The 2024 rules’ amendment last month, though, introduced the concept of a Telecommunication Identifier User Entity (TIUE), a broad category that includes any firm using phone numbers to identify their customers. 

The order would hit non-resident Indians badly, BIF said: “Ordinary use cases such as travellers and NRIs who rely on Wi-Fi to use their Indian numbers abroad, professionals who depend on uninterrupted web-client access during an 8-10 hour workday, families and multi-SIM users who routinely separate their primary SIM from their messaging number, and elderly or low-literacy users who struggle with repeated re-authentication—stand to be disproportionately affected,” BIF said.

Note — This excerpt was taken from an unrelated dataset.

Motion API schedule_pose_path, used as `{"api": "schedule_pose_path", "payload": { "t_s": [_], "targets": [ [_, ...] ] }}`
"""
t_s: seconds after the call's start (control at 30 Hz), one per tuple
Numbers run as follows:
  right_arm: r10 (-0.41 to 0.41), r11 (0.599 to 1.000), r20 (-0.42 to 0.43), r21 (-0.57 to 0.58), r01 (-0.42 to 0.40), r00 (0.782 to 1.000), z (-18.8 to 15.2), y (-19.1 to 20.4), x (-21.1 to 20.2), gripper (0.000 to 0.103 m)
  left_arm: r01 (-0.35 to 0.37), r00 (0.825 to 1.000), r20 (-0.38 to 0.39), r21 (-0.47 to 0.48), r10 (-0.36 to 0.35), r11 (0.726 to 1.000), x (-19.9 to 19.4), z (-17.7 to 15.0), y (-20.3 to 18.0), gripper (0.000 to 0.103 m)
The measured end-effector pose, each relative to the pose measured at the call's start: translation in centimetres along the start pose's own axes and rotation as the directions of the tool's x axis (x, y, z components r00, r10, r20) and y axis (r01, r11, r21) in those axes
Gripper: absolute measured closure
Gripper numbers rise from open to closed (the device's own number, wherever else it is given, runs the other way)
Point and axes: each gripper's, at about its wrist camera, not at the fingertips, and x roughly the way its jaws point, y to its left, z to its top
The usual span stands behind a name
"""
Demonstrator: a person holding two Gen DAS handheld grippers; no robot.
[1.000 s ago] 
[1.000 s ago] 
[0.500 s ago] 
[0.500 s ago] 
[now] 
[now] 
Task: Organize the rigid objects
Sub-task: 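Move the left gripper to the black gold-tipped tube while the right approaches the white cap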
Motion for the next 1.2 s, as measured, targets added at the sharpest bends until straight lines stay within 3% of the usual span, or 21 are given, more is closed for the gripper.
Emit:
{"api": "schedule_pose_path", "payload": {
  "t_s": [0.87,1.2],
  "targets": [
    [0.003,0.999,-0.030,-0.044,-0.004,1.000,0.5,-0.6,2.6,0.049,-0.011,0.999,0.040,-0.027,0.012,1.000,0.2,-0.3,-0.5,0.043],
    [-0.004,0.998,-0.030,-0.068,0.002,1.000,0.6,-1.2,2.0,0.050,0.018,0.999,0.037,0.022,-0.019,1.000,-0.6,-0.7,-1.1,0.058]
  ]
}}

“The result is a consumer cost imposed in the absence of consultation, impact assessment, or proportionality, and one that risks degrading user experience for compliant, law-abiding citizens … Against this backdrop, it becomes imperative that DoT pause the current implementation timelines, open a formal stakeholder consultation, constitute a technical working group of OS providers, TIUEs, licensees, and security experts, and ultimately adopt a risk-based and proportionate framework consistent with constitutional standards of necessity and least intrusive means.”